From the point of view of reliability, multi-computer room disaster tolerance is the basis of high availability. When the cloud computer room of a data center in Alibaba Cloud starts to be deployed, the physical facilities will be deployed first, and then the Luoshen system will be deployed. At this time, there are computing clusters, gateways and control platforms in the computer room. There are our virtual switch components on the computing cluster. The key nodes of data plane and control plane are all deployed in the cluster, and the problem of a single service node will not have any impact on users. When the host of the virtual machine has serious problems such as downtime, it can be migrated within the scope of the computer room, and the migration itself will not have any impact on the network attributes and connectivity of the virtual machine. Cluster gateway and controller nodes will be deployed in each cloud computer room.
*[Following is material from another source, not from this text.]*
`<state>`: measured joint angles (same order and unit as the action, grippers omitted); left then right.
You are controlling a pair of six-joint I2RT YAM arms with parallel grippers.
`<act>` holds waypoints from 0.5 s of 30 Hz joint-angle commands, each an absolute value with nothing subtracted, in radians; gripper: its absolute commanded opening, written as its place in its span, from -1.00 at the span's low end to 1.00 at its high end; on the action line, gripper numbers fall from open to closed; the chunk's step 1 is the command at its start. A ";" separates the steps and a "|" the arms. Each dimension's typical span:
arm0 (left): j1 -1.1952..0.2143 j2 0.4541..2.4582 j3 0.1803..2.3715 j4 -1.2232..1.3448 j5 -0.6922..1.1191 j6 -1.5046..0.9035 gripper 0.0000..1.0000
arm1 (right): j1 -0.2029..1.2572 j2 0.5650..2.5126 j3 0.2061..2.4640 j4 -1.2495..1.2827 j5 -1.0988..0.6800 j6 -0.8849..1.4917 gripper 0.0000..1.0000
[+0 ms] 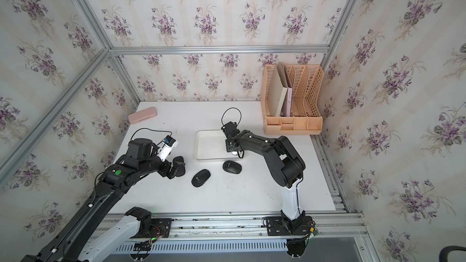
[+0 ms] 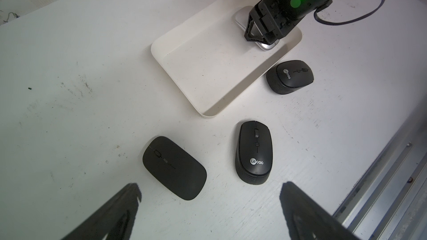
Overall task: Put the mouse in the storage box
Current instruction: Place the mouse in the storage box.
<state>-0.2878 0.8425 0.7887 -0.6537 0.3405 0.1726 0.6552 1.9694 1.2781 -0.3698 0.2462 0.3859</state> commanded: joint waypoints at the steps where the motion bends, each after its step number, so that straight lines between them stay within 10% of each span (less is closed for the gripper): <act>1: -0.288 0.842 0.787 -0.641 0.340 0.178 0.98 | 0.656 1.955 1.278 -0.380 0.284 0.383 0.40; 15: -0.287 0.845 0.788 -0.641 0.338 0.179 0.98 | 0.657 1.646 1.145 -0.237 0.088 0.238 0.53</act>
With the increase of computer rooms, a circular backup relationship will be automatically formed in the cloud computer room. When a new computer room is built and the Luoshen system is deployed, it will automatically join this backup chain. In this way, when the key nodes of a computer room have problems due to abnormality, they can automatically switch to the secondary backup computer room, and the Luoshen system of the backup computer room provides services. This multi-level disaster recovery mechanism ensures that users can resume business in a short time.
?
In addition to multi-computer room disaster tolerance, how to quickly find bugs and quickly recover is another key point of reliability. In order to solve this problem, Luo Shen first designed a dyeing system based on process. If Luoshen system is regarded as a whole switch, then from the characteristics, Luoshen system is a switch that supports traffic tracking and has various rich strategies. Below the Luoshen system are the devices and switches of the physical network. Through the ability of stream marking and the set strategy of Luoshen system, you can have the ability to dye, mirror, sample and track the stream of specific messages in both physical and virtual networks. Logs generated by these operations will be calculated in real time after collection. If the traffic is abnormal, an alarm and a log will be generated and sent to the administrator. Some alarms can trigger the automatic handling and recovery of faults. Some data will be processed by calculation, resulting in data reports and user portraits, and can also give users a cool big screen. This is essentially the ability to digitize.
Concluding remarks
Tian Fei Luoshen's mission is to make the Internet simpler. As we all know, AWS put forward the concept of serverless. Similar to serverless, Luoshen takes the concept of no network as the design goal. We hope that users will no longer care about network topology, network bandwidth, network address and other professional technologies, so that users will not be aware of the existence of the network. Netless is first realized by constantly improving the flexibility and reliability of the network. In addition, the key feature is NAAS, which allows users to only care about network communication, without having to care about various components of the network.